We must wonder if our assumptions were wrong. That a majority could ever for long resist clever manipulators. That wealth could ever be tamed. That education and science could offset prejudice and fear. That educated citizens would be willing to solve hard problems according to rules and laws.
I think part of the reason we, here in the US, have either embraced dangerous movements, or been bewildered when so many do, is that we have been raised to think it can’t happen here. We think that ‘other’ countries, far away and long ago, might turn bad, but it’s impossible in today’s America, or in all those countries that now look pretty much like America. We Americans are hugely ignorant of our own history and the history of the rest of the world. On the one hand the history most of us are taught paints ‘us’ heroically and leaves out much that might teach us humility: the centrality of slavery, the destruction of Native Americans, colonial intervention in Latin America, the depredations of our titanic industries, and much more. But it also inadequately describes just how hard it is to do what we aim at. Many think we are able to just snap our fingers and do away with millennia of religious and racial discrimination, oligarchy, and patriarchy.

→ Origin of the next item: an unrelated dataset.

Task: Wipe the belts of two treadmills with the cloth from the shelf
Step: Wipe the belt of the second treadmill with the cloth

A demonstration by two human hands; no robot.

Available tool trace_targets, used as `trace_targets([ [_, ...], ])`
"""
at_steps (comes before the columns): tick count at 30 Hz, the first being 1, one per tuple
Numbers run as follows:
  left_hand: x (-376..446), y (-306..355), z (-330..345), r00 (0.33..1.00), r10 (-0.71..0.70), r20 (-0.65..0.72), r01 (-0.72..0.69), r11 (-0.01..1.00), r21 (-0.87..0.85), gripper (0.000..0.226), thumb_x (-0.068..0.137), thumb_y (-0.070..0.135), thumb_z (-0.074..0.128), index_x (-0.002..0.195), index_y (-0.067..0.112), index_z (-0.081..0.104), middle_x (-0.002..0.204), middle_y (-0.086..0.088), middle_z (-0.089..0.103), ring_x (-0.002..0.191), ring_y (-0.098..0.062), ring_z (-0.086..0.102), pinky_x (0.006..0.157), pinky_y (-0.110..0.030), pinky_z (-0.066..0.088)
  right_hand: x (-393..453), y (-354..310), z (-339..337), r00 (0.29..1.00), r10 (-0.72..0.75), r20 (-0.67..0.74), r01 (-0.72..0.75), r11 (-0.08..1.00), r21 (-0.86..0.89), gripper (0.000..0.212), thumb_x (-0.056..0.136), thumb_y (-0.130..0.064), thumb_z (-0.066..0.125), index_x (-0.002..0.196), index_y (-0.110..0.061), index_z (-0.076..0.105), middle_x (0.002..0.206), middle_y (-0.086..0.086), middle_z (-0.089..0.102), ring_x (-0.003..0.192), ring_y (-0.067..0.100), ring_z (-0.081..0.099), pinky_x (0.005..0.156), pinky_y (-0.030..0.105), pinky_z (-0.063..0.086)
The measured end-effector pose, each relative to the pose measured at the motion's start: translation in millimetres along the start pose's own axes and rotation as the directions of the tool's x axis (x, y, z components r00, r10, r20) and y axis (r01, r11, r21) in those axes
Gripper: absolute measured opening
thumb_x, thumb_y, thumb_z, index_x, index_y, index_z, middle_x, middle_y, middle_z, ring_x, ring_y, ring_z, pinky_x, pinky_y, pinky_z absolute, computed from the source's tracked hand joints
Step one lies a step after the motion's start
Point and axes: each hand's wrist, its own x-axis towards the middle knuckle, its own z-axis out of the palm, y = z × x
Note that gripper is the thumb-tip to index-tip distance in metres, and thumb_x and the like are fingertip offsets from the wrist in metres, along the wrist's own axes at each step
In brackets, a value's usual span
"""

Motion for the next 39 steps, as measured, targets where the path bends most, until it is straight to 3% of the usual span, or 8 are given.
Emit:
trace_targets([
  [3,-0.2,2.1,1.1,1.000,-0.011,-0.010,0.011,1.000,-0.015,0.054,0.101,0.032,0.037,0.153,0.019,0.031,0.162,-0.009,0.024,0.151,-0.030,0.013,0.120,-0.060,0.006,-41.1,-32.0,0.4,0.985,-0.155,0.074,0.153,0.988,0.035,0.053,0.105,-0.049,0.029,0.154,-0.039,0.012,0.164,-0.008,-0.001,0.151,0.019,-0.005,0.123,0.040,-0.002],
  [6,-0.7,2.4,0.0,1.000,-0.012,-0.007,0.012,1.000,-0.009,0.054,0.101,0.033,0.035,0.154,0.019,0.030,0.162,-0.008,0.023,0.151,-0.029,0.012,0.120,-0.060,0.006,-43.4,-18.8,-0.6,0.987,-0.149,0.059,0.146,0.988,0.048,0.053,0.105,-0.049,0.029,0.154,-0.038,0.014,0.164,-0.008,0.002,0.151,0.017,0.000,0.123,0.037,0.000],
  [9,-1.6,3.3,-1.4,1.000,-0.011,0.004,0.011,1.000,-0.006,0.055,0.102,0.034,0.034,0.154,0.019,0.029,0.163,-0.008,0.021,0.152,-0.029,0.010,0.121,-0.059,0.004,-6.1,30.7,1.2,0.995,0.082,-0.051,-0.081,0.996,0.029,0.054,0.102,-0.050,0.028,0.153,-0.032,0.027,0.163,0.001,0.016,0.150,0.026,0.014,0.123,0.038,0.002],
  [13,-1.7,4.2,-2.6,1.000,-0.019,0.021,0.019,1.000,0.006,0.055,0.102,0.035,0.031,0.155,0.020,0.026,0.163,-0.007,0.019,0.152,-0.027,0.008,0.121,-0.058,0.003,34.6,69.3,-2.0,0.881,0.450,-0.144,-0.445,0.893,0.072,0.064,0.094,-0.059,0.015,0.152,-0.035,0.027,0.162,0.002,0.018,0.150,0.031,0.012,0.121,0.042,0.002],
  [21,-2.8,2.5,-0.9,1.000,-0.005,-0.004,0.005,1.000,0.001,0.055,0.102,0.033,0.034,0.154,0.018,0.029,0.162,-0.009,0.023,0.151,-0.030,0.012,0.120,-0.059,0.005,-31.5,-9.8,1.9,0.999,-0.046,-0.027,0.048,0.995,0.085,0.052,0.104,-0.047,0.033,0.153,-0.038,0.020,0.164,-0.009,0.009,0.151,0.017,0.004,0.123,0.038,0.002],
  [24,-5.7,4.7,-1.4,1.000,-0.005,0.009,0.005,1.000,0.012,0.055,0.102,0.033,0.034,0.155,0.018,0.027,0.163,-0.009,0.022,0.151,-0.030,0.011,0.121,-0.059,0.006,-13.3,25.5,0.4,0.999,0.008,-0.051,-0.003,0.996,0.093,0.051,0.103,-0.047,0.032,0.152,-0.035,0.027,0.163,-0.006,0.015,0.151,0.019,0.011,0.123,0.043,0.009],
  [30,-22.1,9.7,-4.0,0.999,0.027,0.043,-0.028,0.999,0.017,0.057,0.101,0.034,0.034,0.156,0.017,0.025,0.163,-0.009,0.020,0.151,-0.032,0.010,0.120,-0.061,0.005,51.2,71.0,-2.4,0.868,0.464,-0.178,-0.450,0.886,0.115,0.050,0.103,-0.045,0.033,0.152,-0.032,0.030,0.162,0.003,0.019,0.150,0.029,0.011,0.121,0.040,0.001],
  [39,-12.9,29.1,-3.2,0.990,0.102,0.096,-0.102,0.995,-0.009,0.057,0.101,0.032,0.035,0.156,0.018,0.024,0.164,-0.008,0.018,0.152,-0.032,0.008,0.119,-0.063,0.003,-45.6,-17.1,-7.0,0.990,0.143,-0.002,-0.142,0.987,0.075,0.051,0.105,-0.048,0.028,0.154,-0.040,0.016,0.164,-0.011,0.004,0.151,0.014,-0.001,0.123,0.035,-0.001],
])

The “American exceptionalism” that Americans imbibe, on both left and right, is now proving to be our Achilles heel. First, it excuses our ignorance—what lessons do we need to learn? We’re different! So we fail to fix our embarrassing healthcare and tax systems, even though other states have shown the way. Have we ever in our history had a President who knew or cared less about what we might learn from others?
Second, it deludes us into thinking that we are not vulnerable to the most ancient failings and weaknesses of humanity. The default condition of mankind for all of recorded history, since the consolidation of large-scale agriculture-based states, has been oligarchy and autocracy, built on essentialist and rigid divisions of class, caste, race, faith, and gender. The dismantling of some of this scaffolding in the last three centuries can be seen as an irreversible tide, proof of a sharp break with the past. Or it may be a blip, now in the process of being snuffed out by clever oligarchs, skilled at turning modest grievances into existential threats.
Machiavelli said in The Prince there are two types of men. There is an ambitious few who want to rule. And there is a stolid many who want not to be ruled, or not ruled badly. America and other modern democracies have been partial victories for the many. But the would-be rulers are always with us, and like floodwaters they seek every weakness and every opening.
Basking in our largely unearned exceptionalism we have let our guard down, and handed our affairs over to the ambitious few. Most Americans think, correctly, that government has been captured by wealthy special interests. Machiavelli warns that “So too, the people, when they see they cannot resist the great, give reputation to one, and make him prince so as to be defended with his authority.” This describes the election of Donald Trump to a tee—he’s a sonofabitch, but to his voters he’s their sonofabitch. Why not roll the dice? How bad could it be?
Tyrants have ever posed as the friends of the people. And the teaching of the past is relevant again.